Fang Jianwen, Dong Yinghua, Williams Todd D, Lushington Gerald H
Bioinformatics Core Facility & Information and Telecommunication Technology Center, University of Kansas, 2099 Constant Dr., Lawrence, Kansas 66047, USA.
J Bioinform Comput Biol. 2008 Feb;6(1):223-40. doi: 10.1142/s0219720008003345.

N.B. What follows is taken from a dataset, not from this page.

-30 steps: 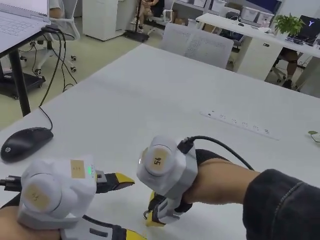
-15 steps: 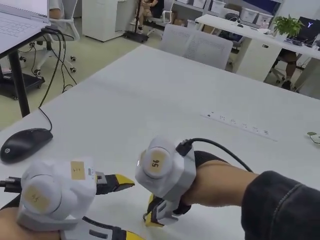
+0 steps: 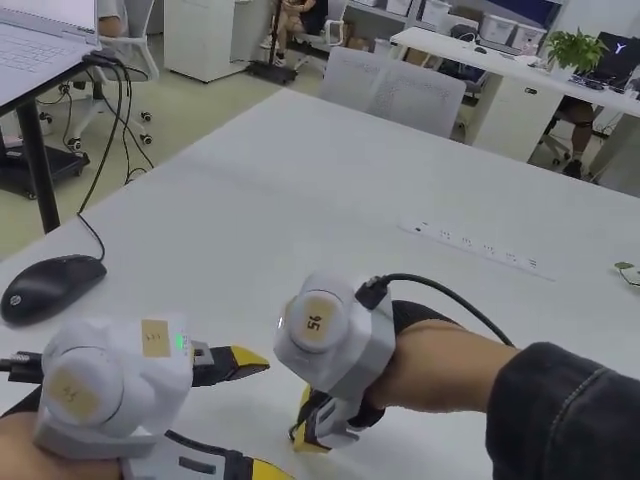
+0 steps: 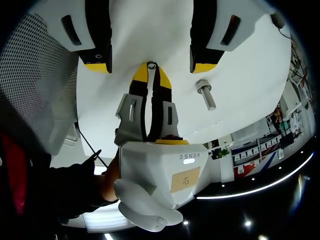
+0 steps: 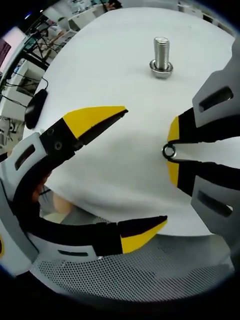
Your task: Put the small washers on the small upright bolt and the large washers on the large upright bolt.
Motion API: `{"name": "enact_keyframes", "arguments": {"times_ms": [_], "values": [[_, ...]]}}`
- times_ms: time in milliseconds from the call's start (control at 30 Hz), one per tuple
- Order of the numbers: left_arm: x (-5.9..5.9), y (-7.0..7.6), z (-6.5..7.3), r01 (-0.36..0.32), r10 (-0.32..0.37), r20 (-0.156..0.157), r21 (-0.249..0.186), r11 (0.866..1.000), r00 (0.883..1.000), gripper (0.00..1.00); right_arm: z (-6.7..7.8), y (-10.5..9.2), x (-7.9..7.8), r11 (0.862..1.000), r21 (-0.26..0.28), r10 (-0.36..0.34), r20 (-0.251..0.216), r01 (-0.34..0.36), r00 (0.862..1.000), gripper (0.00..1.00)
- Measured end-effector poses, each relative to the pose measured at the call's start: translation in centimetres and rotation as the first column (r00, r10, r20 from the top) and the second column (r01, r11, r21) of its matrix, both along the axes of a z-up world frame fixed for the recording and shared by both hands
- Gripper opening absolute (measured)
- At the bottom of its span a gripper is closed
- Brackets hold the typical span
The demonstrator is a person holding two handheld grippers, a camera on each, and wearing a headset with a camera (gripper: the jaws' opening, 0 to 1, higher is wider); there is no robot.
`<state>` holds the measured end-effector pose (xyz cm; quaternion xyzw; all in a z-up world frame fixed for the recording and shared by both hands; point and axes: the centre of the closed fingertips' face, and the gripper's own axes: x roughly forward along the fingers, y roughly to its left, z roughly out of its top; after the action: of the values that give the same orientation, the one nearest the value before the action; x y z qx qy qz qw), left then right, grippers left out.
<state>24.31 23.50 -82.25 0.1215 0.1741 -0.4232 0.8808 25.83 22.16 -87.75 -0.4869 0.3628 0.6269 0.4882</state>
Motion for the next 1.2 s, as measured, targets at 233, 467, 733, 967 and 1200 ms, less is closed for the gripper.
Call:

Tandem mass spectrometry (MS/MS) combined with protein database searching has been widely used in protein identification. A validation procedure is generally required to reduce the number of false positives. Advanced tools using statistical and machine learning approaches may provide faster and more accurate validation than manual inspection and empirical filtering criteria. In this study, we use two feature selection algorithms based on random forest and support vector machine to identify peptide properties that can be used to improve validation models. We demonstrate that an improved model based on an optimized set of features reduces the number of false positives by 58% relative to the model which used only search engine scores, at the same sensitivity score of 0.8. In addition, we develop classification models based on the physicochemical properties and protein sequence environment of these peptides without using search engine scores. The performance of the best model based on the support vector machine algorithm is at 0.8 AUC, 0.78 accuracy, and 0.7 specificity, suggesting a reasonably accurate classification. The identified properties important to fragmentation and ionization can be either used in independent validation tools or incorporated into peptide sequencing and database search algorithms to improve existing software programs.
串联质谱法(MS/MS)与蛋白质数据库搜索相结合已广泛应用于蛋白质鉴定。通常需要一个验证程序来减少假阳性的数量。使用统计和机器学习方法的先进工具可能比人工检查和经验性过滤标准提供更快、更准确的验证。在本研究中,我们使用基于随机森林和支持向量机的两种特征选择算法来识别可用于改进验证模型的肽段特性。我们证明,在灵敏度评分为0.8的情况下,基于优化特征集的改进模型相对于仅使用搜索引擎评分的模型,可将假阳性数量减少58%。此外,我们在不使用搜索引擎评分的情况下,基于这些肽段的物理化学性质和蛋白质序列环境开发了分类模型。基于支持向量机算法的最佳模型的性能为AUC 0.8、准确率0.78和特异性0.7,表明分类相当准确。所确定的对片段化和电离重要的特性可用于独立验证工具,或纳入肽段测序和数据库搜索算法中,以改进现有的软件程序。